Valar dohaeris. — Empurrou o cais com o remo e flutuou para águas mais profundas. Arya ficou a vê-lo remar de volta por onde tinham vindo, até que o barco desapareceu nas sombras da ponte. Quando o marulhar dos remos desapareceu, quase conseguiu ouvir o bater do seu coração. De súbito, estava noutro lugar… de volta a Harrenhal com Gendry, talvez, ou com o Cão de Caça nas florestas ao longo do Tridente.

A Salgada é uma criança estúpida, disse a si própria. Sou uma loba, e não vou ter medo. Afagou o cabo da Agulha para lhe dar sorte e mergulhou nas sombras, subindo os degraus dois a dois para que ninguém pudesse alguma vez dizer que tinha medo.

No topo encontrou um conjunto de portas esculpidas em madeira com três metros e meio de altura. A porta da esquerda era feita de represeiro branco como osso, a da direita de reluzente ébano. No centro encontrava-se esculpido um rosto de lua; ébano do lado do represeiro, represeiro no do ébano. O aspecto das portas a fez se lembrar, sem saber porquê, da árvore coração no bosque sagrado de Winterfell. As portas estão me observando, pensou. Empurrou ambas as portas ao mesmo tempo com o lado das mãos enluvadas, mas nenhuma se moveu. Trancadas.

— Me deixem entrar, suas estúpidas — disse. — Atravessei o mar estreito. — Fez um punho e bateu. — Jaqen me disse para vir. Tenho a moeda de ferro. — Tirou-a da bolsa e a mostrou. — Vê? Valar morghulis.

As portas não responderam, exceto abrindo-se.

Abriram para dentro, num silêncio total, sem mão humana que as movesse. Arya deu um passo em frente, e depois outro. As portas fecharam-se atrás dela, e por um momento ficou cega. Tinha a Agulha na mão, embora não se recordasse de a ter desembainhado.

Algumas velas ardiam ao longo das paredes, mas davam tão pouca luz que Arya não conseguia ver os próprios pés.
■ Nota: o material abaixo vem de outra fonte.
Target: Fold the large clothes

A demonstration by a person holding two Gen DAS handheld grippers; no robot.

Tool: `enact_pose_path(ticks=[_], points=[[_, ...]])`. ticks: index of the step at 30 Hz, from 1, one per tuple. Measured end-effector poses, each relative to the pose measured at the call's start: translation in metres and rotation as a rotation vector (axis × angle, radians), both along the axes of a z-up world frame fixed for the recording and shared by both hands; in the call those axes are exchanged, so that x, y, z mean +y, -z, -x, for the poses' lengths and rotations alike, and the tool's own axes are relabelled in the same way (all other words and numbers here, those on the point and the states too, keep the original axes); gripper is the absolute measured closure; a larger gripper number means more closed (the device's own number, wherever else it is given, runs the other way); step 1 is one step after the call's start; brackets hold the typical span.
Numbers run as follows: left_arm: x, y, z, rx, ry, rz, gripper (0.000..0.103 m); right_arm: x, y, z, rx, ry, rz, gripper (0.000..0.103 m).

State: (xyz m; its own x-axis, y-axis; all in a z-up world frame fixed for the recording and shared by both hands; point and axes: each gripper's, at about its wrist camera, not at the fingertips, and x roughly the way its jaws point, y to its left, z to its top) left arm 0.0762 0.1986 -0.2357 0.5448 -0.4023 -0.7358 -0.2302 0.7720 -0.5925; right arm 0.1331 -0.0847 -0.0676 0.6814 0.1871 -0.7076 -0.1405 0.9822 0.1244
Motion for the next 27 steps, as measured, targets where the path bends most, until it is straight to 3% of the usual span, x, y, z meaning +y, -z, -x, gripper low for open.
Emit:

Alguém estava a sussurrar, baixo demais para que distinguisse palavras. Outra pessoa chorava. Ouviu passos leves, couro a deslizar sobre pedra, uma porta a abrir e a fechar.

Água, também ouço água.

Lentamente, os olhos ajustaram-se. O templo parecia muito maior por dentro do que parecera de fora. Os septos de Westeros tinham sete lados, com sete altares para os sete deuses, mas ali havia mais deuses do que sete.
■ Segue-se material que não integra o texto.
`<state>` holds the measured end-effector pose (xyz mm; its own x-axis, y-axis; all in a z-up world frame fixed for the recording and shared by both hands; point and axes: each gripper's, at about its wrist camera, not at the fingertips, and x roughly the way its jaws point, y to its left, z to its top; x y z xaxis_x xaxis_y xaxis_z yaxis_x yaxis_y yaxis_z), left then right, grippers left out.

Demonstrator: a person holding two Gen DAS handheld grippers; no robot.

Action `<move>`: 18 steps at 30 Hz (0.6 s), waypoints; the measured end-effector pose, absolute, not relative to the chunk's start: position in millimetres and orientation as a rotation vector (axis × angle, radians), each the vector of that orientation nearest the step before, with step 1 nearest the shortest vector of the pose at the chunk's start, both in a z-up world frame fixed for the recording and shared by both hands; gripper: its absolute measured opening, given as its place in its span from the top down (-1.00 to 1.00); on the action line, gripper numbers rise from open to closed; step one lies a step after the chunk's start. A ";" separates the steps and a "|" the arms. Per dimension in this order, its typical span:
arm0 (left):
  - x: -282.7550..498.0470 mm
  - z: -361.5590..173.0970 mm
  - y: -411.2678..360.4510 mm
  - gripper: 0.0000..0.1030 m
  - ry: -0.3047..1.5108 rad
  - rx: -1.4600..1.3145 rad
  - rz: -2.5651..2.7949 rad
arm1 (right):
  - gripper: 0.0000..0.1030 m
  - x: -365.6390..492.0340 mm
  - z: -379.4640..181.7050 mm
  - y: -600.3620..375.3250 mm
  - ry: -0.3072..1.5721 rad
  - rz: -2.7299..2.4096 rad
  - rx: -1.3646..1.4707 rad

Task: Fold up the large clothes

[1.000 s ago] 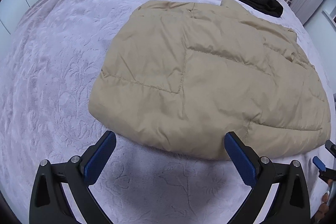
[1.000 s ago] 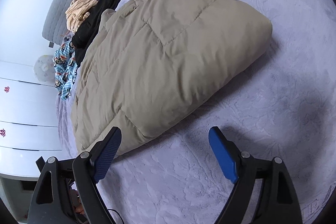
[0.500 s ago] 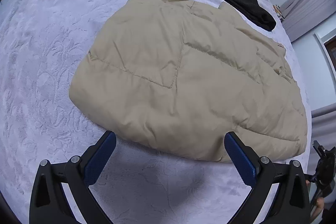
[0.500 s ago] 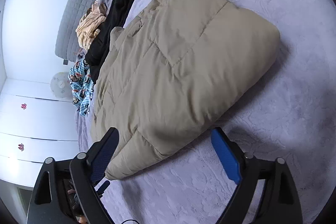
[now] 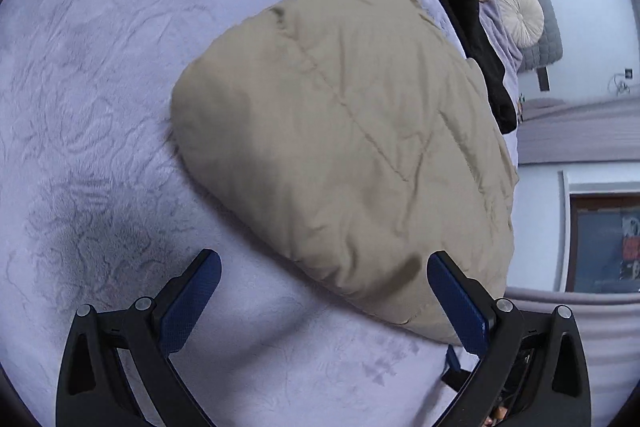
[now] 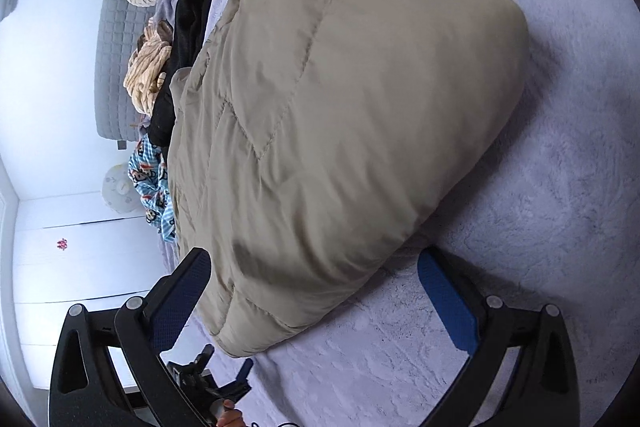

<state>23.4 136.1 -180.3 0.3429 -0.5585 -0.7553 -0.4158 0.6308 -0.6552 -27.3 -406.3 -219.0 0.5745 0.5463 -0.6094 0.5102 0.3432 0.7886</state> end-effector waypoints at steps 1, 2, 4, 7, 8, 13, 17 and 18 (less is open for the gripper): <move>24.2 -184.4 136.0 -1.00 1.273 -0.965 -0.114 | -0.99 -27.7 -220.9 -405.6 1.033 0.038 1.293; 27.6 -186.9 134.1 -1.00 1.272 -0.970 -0.120 | -0.99 -28.2 -222.4 -404.6 1.029 0.046 1.296; 39.8 -185.5 128.9 -1.00 1.244 -0.960 -0.149 | -0.99 -25.4 -225.8 -402.8 1.018 0.082 1.312; 64.3 -179.1 120.8 -1.00 1.197 -0.936 -0.185 | -0.99 -15.3 -226.3 -401.0 0.994 0.129 1.323; 71.8 -178.6 118.2 -1.00 1.186 -0.940 -0.191 | -0.99 -10.4 -224.9 -398.9 0.985 0.143 1.324; 94.3 -189.9 117.1 -0.99 1.174 -0.966 -0.148 | -0.99 19.5 -229.8 -388.7 0.976 0.198 1.337; 93.3 -187.1 121.0 0.18 1.141 -0.933 -0.151 | -1.00 31.1 -236.6 -383.9 0.993 0.176 1.335; 93.4 -182.4 121.5 0.41 1.127 -0.920 -0.167 | -0.99 30.9 -236.2 -384.0 0.992 0.169 1.342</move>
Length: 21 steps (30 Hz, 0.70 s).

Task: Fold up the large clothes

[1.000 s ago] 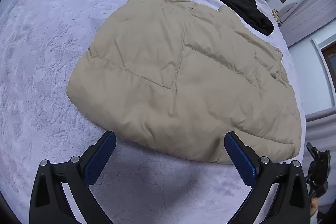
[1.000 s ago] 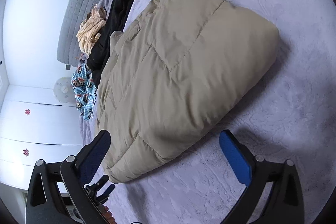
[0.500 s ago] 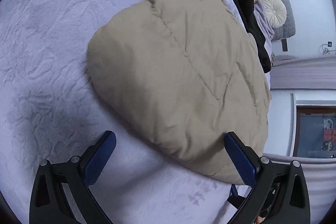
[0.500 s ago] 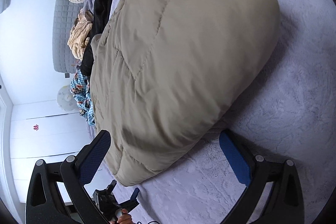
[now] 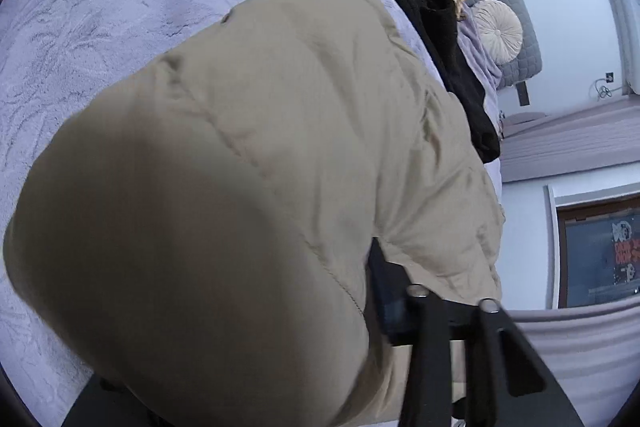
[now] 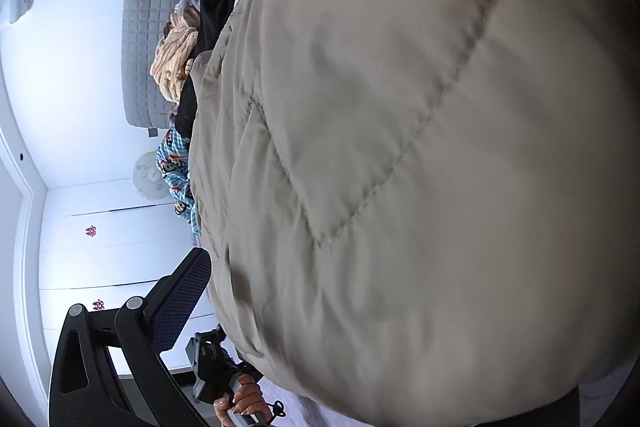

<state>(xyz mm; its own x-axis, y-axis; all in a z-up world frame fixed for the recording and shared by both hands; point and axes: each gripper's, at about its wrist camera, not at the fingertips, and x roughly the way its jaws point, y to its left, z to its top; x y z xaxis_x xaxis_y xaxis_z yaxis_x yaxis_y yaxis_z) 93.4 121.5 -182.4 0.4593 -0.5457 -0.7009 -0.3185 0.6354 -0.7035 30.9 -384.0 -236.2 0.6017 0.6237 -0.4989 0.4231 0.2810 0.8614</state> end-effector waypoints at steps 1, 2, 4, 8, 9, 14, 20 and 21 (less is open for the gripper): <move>93.0 -176.1 123.7 0.53 1.112 -0.885 -0.184 | -0.91 30.4 -236.2 -384.5 0.993 0.158 1.349; 92.4 -165.2 120.4 0.57 1.095 -0.820 -0.205 | -0.45 29.1 -236.5 -386.1 1.008 0.126 1.350; 93.6 -143.3 110.1 0.64 1.070 -0.693 -0.239 | 0.13 27.1 -239.6 -388.6 1.015 0.127 1.380; 86.3 -108.0 105.6 0.64 1.025 -0.579 -0.335 | 0.49 19.2 -221.3 -386.5 0.980 0.135 1.334; 84.2 -101.2 106.5 0.64 1.021 -0.566 -0.360 | 0.50 15.6 -215.6 -385.6 0.970 0.142 1.326; 68.4 -79.6 115.4 0.64 1.034 -0.514 -0.455 | 0.52 -10.8 -195.4 -377.1 0.947 0.152 1.295; 10.9 -81.7 129.4 0.64 1.100 -0.499 -0.481 | 0.52 -62.3 -187.6 -362.5 0.974 0.141 1.280; -1.4 -82.2 131.2 0.64 1.114 -0.497 -0.472 | 0.52 -73.2 -188.5 -359.9 0.989 0.138 1.280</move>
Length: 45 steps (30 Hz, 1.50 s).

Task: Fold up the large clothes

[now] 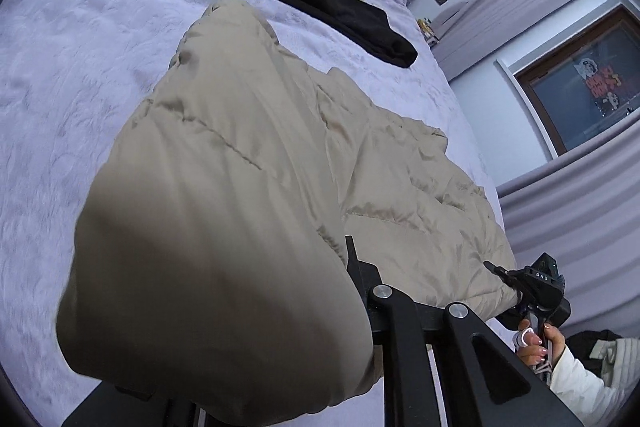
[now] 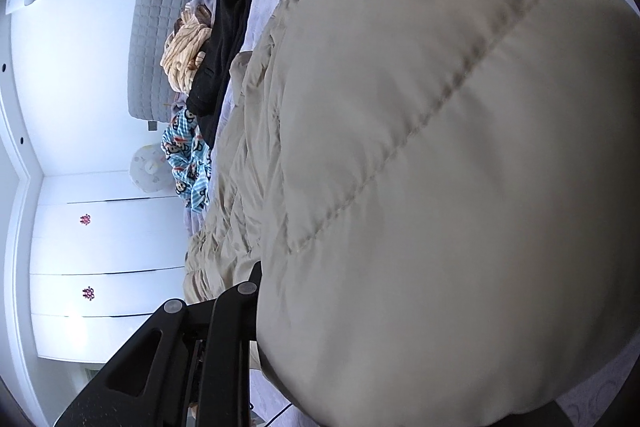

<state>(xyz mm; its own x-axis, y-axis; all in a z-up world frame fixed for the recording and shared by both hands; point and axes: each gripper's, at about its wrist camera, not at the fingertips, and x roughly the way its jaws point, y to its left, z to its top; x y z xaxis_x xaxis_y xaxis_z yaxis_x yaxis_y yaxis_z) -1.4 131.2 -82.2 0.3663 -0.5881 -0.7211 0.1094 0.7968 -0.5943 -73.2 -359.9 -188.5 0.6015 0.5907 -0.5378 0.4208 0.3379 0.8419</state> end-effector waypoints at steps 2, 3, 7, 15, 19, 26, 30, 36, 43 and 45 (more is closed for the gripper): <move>-24.8 -84.3 135.7 0.64 1.140 -0.516 -0.454 | 0.52 -91.9 -190.4 -361.2 1.013 0.138 1.283; -38.9 -85.7 138.1 0.64 1.154 -0.525 -0.441 | 0.52 -102.6 -191.5 -359.7 1.028 0.139 1.284; -92.5 -89.9 143.3 0.64 1.206 -0.548 -0.390 | 0.52 -135.1 -199.3 -360.3 1.070 0.157 1.300; -141.9 -126.0 149.4 0.60 1.304 -0.590 -0.243 | 0.50 -165.1 -211.8 -366.1 1.132 0.167 1.281; -151.0 -111.0 159.4 0.58 1.319 -0.554 -0.185 | 0.29 -160.9 -208.6 -367.0 1.164 0.142 1.252; -173.3 -62.8 186.5 0.58 1.266 -0.431 -0.058 | 0.02 -174.4 -171.4 -378.1 1.226 0.020 1.117; -175.4 -44.3 198.5 0.58 1.193 -0.390 -0.028 | 0.28 -196.9 -124.6 -390.0 1.138 -0.089 0.952; -139.2 -95.2 177.5 0.58 1.308 -0.305 -0.013 | 0.51 -195.4 -83.3 -373.5 1.061 -0.095 0.724; -137.0 -127.3 188.6 0.58 1.398 -0.332 0.027 | 0.57 -199.7 -142.0 -369.2 1.257 -0.155 0.727; -141.7 -118.1 192.0 0.58 1.388 -0.306 0.047 | 0.57 -209.0 -148.8 -377.1 1.267 -0.170 0.784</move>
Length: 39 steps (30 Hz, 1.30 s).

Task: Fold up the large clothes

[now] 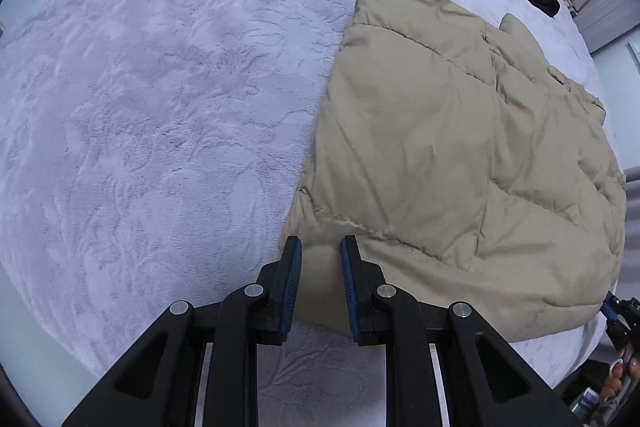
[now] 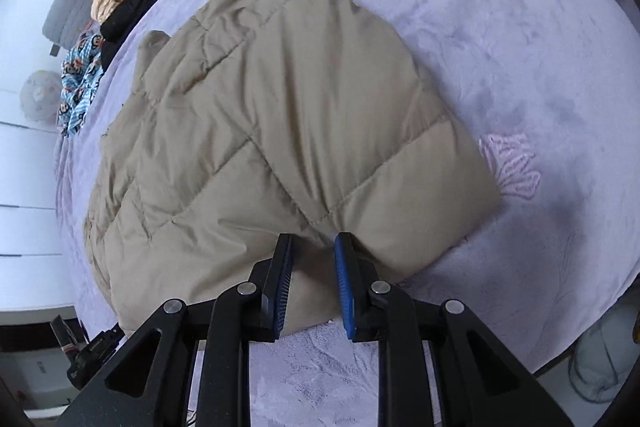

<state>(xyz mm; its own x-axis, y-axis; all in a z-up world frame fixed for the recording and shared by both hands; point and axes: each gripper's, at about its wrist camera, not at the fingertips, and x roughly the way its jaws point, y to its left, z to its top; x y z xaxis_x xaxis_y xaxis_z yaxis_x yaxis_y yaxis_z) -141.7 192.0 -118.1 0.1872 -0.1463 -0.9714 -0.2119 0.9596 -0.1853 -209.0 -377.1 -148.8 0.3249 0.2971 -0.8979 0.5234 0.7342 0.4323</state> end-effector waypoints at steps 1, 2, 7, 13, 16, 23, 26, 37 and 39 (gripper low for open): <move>-145.2 -113.0 193.7 0.58 1.382 -0.304 0.057 | 0.57 -213.4 -147.9 -380.3 1.266 -0.177 0.807; -148.4 -108.5 194.8 0.58 1.378 -0.310 0.062 | 0.57 -216.6 -145.3 -382.2 1.261 -0.176 0.822; -163.7 -82.0 183.4 0.58 1.336 -0.284 0.063 | 0.49 -226.2 -125.1 -375.8 1.230 -0.139 0.814; -171.6 -58.2 154.9 0.58 1.306 -0.217 0.017 | 0.49 -230.9 -106.3 -360.2 1.211 -0.066 0.806; -176.0 -48.7 142.9 0.57 1.302 -0.190 0.004 | 0.49 -233.2 -96.9 -355.9 1.206 -0.026 0.783; -195.6 -28.6 118.9 -1.00 1.249 -0.105 0.039 | 0.13 -241.2 -93.8 -346.7 1.218 0.040 0.763; -196.9 -24.8 118.3 -1.00 1.245 -0.090 0.048 | 0.13 -244.6 -99.2 -342.3 1.241 0.055 0.774; -170.6 -26.6 139.0 -1.00 1.264 -0.068 -0.016 | -0.19 -222.9 -95.2 -307.5 1.253 0.059 0.735; -162.4 -28.6 146.8 -1.00 1.266 -0.061 -0.031 | -0.21 -215.5 -97.3 -293.9 1.268 0.052 0.745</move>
Estátuas deles erguiam-se ao longo das paredes, maciças e ameaçadoras. Em volta dos seus pés, velas vermelhas tremeluziam, tênues como estrelas distantes. O deus mais próximo era uma mulher de mármore com seis metros e meio de altura. Lágrimas verdadeiras escorriam dos olhos e iam encher a bacia que embalava nos braços. Atrás dela estava um homem com cabeça de leão sentado num trono, esculpido em ébano. Do outro lado das portas, um enorme cavalo de bronze e ferro empinava-se em duas grandes patas. Mais adiante conseguia distinguir um grande rosto de pedra, um bebê pálido com uma espada, uma cabra preta com o pelo emaranhado do tamanho de um auroque, um homem encapuzado apoiado num bastão. O resto era para ela apenas grandes silhuetas, entrevistas na escuridão. Entre os deuses havia alcovas escondidas, carregadas de sombras, aqui e ali com uma vela a arder.

Silenciosa como uma sombra, Arya avançou por entre filas de longos bancos de pedra, de espada na mão. Os pés disseram-lhe que o chão era feito de pedra; não de mármore polido como o chão do Grande Septo de Baelor, mas algo mais áspero. Passou por algumas mulheres que sussurravam juntas. O ar estava quente e pesado, tão pesado que bocejou.

Sentiu o cheiro das velas. O odor não era familiar, e atribuiu-o a algum tipo estranho de incenso, mas à medida que penetrava mais profundamente no templo, elas pareceram cheirar a neve, a agulhas de pinheiro e a cozido quente. Bons cheiros, disse Arya a si mesma, e se sentiu um pouco mais corajosa. Suficientemente corajosa para voltar a embainhar Agulha.

No centro do templo encontrou a água que ouvira; um tanque com três metros de largura, negro como tinta e iluminado por fracas velas vermelhas. Ao lado encontrava-se sentado um homem jovem com um manto prateado, chorando baixinho. O viu mergulhar uma mão na água, fazendo ondulações atravessarem o tanque. Quando tirou os dedos da água chupou-os, um por um. Deve ter sede. Havia taças de pedra ao longo da borda do tanque. Arya encheu uma e levou para ele beber. O jovem fitou-a por um longo momento quando lhe ofereceu a água.